What does the Court do with the litigant’s application?
The litigant files an application
Litigants apply to the Court for their matter to be heard by filing their applications with the registrar at the general office. A copy is given to each of the 11 Judges, who directly apply themselves to, and engage with, the issues in the application.
All Justices must weigh in
Each of these applications are considered by all the judges of the Constitutional Court, unlike in other senior appeal courts which often delegate this decision-making responsibility to a few judges. The Constitution stipulates that a quorum of the Constitutional Court is eight, so no case can be turned away from the Court without at least eight judges having considered the matter.
Each chamber makes a recommendation
The clerks in each set of chambers share a copy of the application amongst themselves. Each chamber has its own procedures when it comes to reviewing the application. In some chambers, a memo is prepared by one of the law clerks for their judge who then debates the matter with the law clerk. After the internal chamber debate, the Justice will come to a decision and a final memo will be prepared which states whether that chamber thinks the matter should be set down or not.
Justices debate at conference
The justices meet at conference, usually weekly, to debate the new applications. If the majority of the 11 justices vote to grant leave to appeal, meaning to hear the litigant’s matter after the lower courts have heard that matter, then the Constitutional Court will set that matter down for hearing. If the Court is unsure whether permission should be granted, the case will be set down on a certain date so that argument from the parties can be heard as to why the Court should grant permission for the matter to be heard again after the lower court’s judgment on that matter. The justices can also decide not to grant leave to appeal meaning that appeal is effectively dismissed by the Court.
The matter is set down for hearing
Once the Court has decided to hear the matter, each of the opposing parties in the case submits written submissions before the date of argument, so that the judges can familiarise themselves with the case and the position taken by each party.

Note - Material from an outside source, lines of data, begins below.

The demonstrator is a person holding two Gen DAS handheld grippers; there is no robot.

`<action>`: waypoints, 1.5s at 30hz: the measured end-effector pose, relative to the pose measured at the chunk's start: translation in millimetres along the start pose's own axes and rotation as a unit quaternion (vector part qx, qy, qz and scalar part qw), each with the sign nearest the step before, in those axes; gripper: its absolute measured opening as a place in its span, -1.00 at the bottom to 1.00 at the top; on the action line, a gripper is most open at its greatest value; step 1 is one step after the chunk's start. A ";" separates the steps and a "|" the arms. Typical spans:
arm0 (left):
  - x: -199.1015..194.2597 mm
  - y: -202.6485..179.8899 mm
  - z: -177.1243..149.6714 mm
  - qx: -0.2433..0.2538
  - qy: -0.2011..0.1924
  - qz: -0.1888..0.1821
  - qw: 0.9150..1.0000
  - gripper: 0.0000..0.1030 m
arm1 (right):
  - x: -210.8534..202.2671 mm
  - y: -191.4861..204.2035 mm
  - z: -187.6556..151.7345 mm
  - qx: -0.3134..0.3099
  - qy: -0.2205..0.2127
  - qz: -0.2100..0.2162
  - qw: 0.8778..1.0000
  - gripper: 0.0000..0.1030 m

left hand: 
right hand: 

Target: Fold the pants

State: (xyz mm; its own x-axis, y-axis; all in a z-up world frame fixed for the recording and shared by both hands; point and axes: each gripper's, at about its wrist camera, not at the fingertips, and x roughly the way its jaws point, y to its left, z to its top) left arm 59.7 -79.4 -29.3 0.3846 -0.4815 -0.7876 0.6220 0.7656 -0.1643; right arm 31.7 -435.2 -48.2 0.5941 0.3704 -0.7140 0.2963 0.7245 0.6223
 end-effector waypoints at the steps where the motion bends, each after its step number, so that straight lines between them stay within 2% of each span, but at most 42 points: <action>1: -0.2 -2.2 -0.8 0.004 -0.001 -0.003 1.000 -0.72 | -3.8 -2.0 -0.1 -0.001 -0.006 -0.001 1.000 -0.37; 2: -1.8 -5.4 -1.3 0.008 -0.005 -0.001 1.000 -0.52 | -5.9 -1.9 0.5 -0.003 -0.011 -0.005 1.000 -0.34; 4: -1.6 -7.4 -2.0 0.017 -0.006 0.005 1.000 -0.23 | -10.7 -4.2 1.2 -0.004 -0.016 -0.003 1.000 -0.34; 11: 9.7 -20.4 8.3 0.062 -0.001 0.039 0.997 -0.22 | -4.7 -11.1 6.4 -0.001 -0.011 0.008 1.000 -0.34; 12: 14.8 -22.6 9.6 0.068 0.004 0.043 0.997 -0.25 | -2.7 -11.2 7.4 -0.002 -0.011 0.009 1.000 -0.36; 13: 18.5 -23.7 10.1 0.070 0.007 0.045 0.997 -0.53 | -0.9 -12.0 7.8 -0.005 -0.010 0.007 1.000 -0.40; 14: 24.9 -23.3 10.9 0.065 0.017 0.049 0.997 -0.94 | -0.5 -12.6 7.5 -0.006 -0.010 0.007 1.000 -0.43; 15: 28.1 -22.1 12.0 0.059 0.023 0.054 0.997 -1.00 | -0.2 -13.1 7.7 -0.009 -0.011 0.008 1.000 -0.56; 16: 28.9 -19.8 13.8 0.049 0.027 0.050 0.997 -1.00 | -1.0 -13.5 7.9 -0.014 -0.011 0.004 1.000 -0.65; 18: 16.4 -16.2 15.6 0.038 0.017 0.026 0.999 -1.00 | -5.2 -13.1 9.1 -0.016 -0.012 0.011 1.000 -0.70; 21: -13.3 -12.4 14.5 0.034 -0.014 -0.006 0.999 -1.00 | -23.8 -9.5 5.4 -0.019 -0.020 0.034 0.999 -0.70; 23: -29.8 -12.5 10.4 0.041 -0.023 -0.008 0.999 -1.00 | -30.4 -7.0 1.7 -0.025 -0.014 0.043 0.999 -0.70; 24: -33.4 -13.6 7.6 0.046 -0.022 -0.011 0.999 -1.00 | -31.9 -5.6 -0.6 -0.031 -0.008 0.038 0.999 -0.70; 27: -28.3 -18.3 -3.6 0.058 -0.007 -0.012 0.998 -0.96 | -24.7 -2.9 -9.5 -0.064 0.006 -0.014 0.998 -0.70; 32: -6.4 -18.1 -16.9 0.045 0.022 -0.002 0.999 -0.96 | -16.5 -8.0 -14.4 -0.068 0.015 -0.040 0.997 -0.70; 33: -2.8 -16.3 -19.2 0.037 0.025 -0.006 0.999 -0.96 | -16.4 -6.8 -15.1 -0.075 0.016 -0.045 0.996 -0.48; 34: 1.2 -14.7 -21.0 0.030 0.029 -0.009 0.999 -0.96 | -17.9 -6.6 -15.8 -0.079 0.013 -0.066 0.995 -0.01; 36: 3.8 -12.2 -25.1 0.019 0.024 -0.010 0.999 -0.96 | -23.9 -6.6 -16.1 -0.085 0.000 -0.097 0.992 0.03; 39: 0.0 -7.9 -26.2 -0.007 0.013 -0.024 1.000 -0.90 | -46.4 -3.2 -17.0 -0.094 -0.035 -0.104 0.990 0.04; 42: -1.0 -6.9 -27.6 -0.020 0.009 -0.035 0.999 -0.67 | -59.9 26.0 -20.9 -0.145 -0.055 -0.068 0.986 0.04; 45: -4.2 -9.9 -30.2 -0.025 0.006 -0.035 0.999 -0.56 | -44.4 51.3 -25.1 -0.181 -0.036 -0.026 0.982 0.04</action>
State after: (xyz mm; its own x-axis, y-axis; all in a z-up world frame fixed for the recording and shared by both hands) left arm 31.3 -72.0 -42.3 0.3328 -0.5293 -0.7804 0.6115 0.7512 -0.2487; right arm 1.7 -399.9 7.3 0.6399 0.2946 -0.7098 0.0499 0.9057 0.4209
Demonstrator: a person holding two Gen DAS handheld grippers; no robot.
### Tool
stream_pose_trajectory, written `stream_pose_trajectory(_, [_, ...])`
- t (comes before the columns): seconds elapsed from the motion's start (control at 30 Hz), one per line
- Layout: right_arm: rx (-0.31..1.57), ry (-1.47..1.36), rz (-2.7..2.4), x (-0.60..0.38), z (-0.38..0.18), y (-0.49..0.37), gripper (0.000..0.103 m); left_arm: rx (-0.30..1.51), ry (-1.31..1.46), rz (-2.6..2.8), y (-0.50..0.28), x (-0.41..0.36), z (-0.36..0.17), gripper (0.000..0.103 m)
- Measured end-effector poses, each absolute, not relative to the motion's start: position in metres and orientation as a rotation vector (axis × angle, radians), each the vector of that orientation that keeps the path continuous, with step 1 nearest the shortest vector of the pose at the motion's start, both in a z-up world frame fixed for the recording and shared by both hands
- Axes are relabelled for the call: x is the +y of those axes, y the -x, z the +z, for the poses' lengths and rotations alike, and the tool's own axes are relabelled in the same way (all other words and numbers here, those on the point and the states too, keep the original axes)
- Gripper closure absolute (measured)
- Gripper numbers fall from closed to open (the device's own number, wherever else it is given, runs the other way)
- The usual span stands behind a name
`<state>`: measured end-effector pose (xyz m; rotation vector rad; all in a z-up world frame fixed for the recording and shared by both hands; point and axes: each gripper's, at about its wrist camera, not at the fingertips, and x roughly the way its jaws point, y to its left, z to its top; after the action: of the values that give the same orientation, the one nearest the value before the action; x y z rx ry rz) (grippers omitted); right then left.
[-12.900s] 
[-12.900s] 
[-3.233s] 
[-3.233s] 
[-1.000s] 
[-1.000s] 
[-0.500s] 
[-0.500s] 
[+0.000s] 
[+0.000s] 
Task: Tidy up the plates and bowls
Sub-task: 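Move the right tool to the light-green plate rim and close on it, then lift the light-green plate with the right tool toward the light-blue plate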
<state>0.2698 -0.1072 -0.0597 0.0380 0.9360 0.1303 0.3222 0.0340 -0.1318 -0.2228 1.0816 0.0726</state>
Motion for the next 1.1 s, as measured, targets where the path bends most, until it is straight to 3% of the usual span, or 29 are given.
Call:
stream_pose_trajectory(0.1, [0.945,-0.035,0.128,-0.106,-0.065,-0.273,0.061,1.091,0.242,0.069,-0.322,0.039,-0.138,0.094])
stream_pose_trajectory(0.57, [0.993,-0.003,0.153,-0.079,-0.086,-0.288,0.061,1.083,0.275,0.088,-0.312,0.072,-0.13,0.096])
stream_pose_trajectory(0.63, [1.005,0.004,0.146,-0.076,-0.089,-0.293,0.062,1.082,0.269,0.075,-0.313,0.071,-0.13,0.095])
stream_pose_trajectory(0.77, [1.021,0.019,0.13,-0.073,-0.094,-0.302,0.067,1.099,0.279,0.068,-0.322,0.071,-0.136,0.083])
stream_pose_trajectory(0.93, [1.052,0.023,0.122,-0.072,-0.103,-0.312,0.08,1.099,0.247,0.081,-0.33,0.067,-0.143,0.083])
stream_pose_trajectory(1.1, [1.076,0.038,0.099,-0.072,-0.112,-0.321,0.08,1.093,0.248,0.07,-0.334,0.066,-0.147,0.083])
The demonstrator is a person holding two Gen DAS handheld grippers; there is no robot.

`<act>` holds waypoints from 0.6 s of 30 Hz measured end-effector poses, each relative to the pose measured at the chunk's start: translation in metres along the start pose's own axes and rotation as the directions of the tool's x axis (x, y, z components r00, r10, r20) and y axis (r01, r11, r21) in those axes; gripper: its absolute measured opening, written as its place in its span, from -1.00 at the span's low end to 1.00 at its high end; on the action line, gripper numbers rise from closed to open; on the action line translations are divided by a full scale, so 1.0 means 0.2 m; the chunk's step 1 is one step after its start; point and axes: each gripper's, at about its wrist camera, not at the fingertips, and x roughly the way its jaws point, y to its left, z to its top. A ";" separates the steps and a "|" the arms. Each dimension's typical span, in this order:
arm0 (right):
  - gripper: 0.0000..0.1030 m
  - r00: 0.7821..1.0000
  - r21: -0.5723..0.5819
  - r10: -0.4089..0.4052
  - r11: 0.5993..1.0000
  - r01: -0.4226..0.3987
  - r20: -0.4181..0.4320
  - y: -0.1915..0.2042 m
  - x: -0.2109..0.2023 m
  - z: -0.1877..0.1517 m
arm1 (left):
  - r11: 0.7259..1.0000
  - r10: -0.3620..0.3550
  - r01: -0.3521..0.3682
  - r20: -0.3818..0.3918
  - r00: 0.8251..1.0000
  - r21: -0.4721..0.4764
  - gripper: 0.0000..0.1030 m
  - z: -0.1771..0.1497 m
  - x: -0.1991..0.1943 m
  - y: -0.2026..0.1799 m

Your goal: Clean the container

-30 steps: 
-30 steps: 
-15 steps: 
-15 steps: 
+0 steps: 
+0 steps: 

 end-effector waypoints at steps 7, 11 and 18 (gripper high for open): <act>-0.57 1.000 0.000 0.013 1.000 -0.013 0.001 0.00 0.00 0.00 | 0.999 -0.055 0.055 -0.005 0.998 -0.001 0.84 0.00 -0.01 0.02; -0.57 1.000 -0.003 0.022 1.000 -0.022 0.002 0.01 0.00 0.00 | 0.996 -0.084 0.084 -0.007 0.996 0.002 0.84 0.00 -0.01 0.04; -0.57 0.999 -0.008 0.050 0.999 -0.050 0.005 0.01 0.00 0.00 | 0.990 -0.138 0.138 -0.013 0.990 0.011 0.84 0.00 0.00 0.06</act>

Sometimes at this point other interested parties may ask to be joined in the proceedings or be admitted as an ‘amicus curiae’ (friend of the court). They too will make written submissions and sometimes give oral arguments if asked by the Chief Justice to do so.
The Court’s workload
The Court receives far more applications for access to the Court than it actually enrols for hearing. There has been a significant increase in the number of cases the Court deals with. For example, in 1995 the Constitutional Court handed down 14 judgments. In 2010 the number was 24. In 2018, the Court handed down 56 judgments. Aside from judgments handed down there are many applications received, considered and dismissed by this Court – currently, about 120-130 per year.
A Court’s discretion
The Court has the discretion whether to hear a matter. The only exception to this is where legislation has already been declared invalid by a lower court and the Court is required to confirm that finding. An example is the judgment of the Constitutional Court that essentially legalised the private use of dagga in Minister of Justice and Constitutional Development and Others v Gareth Prince and others where the High Court had already declared the legislation prohibiting private use of dagga unconstitutional. The case then went to the Constitutional Court for confirmation.